### [WHAT THE TASK REQUIRES]
Type the listing below out again exactly. No images.

==*==

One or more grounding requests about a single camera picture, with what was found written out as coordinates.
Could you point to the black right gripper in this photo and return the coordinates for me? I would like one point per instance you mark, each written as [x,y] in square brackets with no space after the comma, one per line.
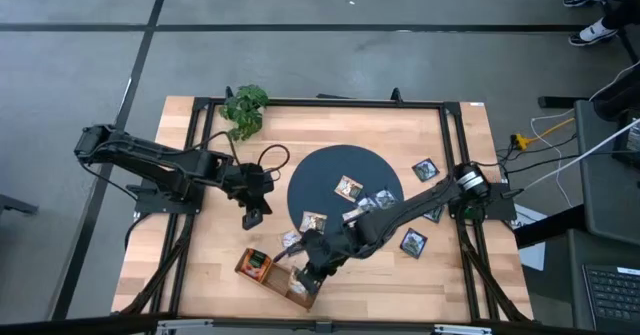
[327,250]

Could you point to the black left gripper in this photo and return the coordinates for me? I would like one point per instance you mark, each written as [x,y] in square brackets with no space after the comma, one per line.
[250,187]

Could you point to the wooden tea organizer box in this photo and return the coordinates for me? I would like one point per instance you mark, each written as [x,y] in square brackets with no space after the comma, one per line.
[277,280]

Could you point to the orange tea packet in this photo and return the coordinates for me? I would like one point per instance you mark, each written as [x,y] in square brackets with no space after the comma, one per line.
[255,267]

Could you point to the round dark blue placemat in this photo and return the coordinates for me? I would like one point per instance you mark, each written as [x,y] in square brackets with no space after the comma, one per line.
[320,175]

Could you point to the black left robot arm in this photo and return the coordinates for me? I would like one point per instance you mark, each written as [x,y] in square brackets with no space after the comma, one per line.
[150,155]

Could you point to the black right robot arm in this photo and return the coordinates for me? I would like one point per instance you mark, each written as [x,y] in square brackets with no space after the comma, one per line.
[415,205]

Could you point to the green potted plant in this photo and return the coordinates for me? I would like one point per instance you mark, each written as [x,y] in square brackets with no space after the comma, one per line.
[245,110]

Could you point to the white paper sheet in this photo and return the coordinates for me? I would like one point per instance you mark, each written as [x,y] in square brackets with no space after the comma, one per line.
[532,255]

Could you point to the white sticker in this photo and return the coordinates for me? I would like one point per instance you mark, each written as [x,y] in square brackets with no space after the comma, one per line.
[477,104]

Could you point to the black floor stand foot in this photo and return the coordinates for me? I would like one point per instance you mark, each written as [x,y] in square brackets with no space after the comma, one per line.
[17,206]

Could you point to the black metal bar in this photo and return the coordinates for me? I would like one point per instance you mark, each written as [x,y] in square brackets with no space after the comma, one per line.
[560,102]
[550,226]

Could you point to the grey laptop table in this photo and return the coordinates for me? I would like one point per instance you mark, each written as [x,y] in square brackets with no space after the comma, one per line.
[575,285]

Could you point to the grey side table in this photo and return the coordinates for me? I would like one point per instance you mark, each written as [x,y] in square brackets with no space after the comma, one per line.
[605,200]

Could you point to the black laptop keyboard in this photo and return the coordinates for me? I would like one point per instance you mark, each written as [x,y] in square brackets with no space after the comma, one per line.
[615,295]

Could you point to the person's leg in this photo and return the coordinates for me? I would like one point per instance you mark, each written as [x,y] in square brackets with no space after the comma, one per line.
[625,15]

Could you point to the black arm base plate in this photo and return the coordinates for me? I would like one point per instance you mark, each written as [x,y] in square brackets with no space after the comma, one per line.
[147,205]
[505,212]

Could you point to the silver aluminium bracket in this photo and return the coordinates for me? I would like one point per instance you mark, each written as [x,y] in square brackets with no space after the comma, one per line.
[462,330]
[185,325]

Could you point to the black aluminium table frame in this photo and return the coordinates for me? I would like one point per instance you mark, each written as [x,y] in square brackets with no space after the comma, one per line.
[410,104]

==*==

### [TASK ANSWER]
One or more grounding requests about a single camera picture, with what was found written out as coordinates.
Could you point to the black right gripper in this photo and return the coordinates for me? I would like one point per instance you mark, each written as [x,y] in square brackets with no space after the comma, one per line.
[327,250]

Could you point to the black left gripper in this photo and return the coordinates for me? I would like one point per instance you mark, each written as [x,y] in square brackets with no space after the comma, one per line.
[250,187]

Could you point to the wooden tea organizer box in this photo and return the coordinates for me? I would like one point per instance you mark, each written as [x,y] in square brackets with no space after the comma, one per line.
[277,280]

Could you point to the orange tea packet in this photo and return the coordinates for me? I would like one point per instance you mark, each written as [x,y] in square brackets with no space after the comma, one per line.
[255,267]

Could you point to the round dark blue placemat in this photo and return the coordinates for me? I would like one point per instance you mark, each written as [x,y] in square brackets with no space after the comma, one per line.
[320,175]

Could you point to the black left robot arm in this photo and return the coordinates for me? I would like one point per instance you mark, each written as [x,y] in square brackets with no space after the comma, one per line.
[150,155]

Could you point to the black right robot arm in this photo and return the coordinates for me? I would like one point per instance you mark, each written as [x,y] in square brackets with no space after the comma, one per line.
[415,205]

Could you point to the green potted plant in this photo and return the coordinates for me? I would like one point per instance you mark, each written as [x,y] in square brackets with no space after the comma, one per line.
[245,110]

Could you point to the white paper sheet in this photo and return the coordinates for me? I would like one point per instance you mark, each written as [x,y] in square brackets with no space after the comma, one per line.
[532,255]

Could you point to the white sticker in this photo and return the coordinates for me? I would like one point per instance you mark, each written as [x,y] in square brackets with no space after the comma, one per line.
[477,104]

Could you point to the black floor stand foot in this photo and return the coordinates for me? I would like one point per instance you mark, each written as [x,y] in square brackets with no space after the comma, one per line.
[17,206]

Could you point to the black metal bar in this photo and return the coordinates for me? I would like one point per instance you mark, each written as [x,y] in square brackets with no space after the comma, one per line.
[560,102]
[550,226]

Could you point to the grey laptop table in this photo and return the coordinates for me? I would like one point per instance you mark, each written as [x,y] in square brackets with no space after the comma, one per line.
[575,285]

Could you point to the grey side table in this photo and return the coordinates for me? I would like one point per instance you mark, each written as [x,y] in square brackets with no space after the comma, one per line.
[605,200]

Could you point to the black laptop keyboard in this photo and return the coordinates for me? I would like one point per instance you mark, each written as [x,y] in square brackets with no space after the comma, one per line.
[615,295]

Could you point to the person's leg in this photo and return the coordinates for me? I would like one point per instance you mark, each written as [x,y] in square brackets with no space after the comma, one per line.
[625,15]

Could you point to the black arm base plate in this photo and return the coordinates for me? I would like one point per instance you mark, each written as [x,y] in square brackets with no space after the comma, one per line.
[147,205]
[505,212]

Could you point to the silver aluminium bracket in this photo and return the coordinates for me? I would like one point per instance you mark, each written as [x,y] in square brackets with no space after the comma, one per line.
[462,330]
[185,325]

Could you point to the black aluminium table frame in this photo and return the coordinates for me? I would like one point per instance you mark, each written as [x,y] in square brackets with no space after the comma, one per line.
[410,104]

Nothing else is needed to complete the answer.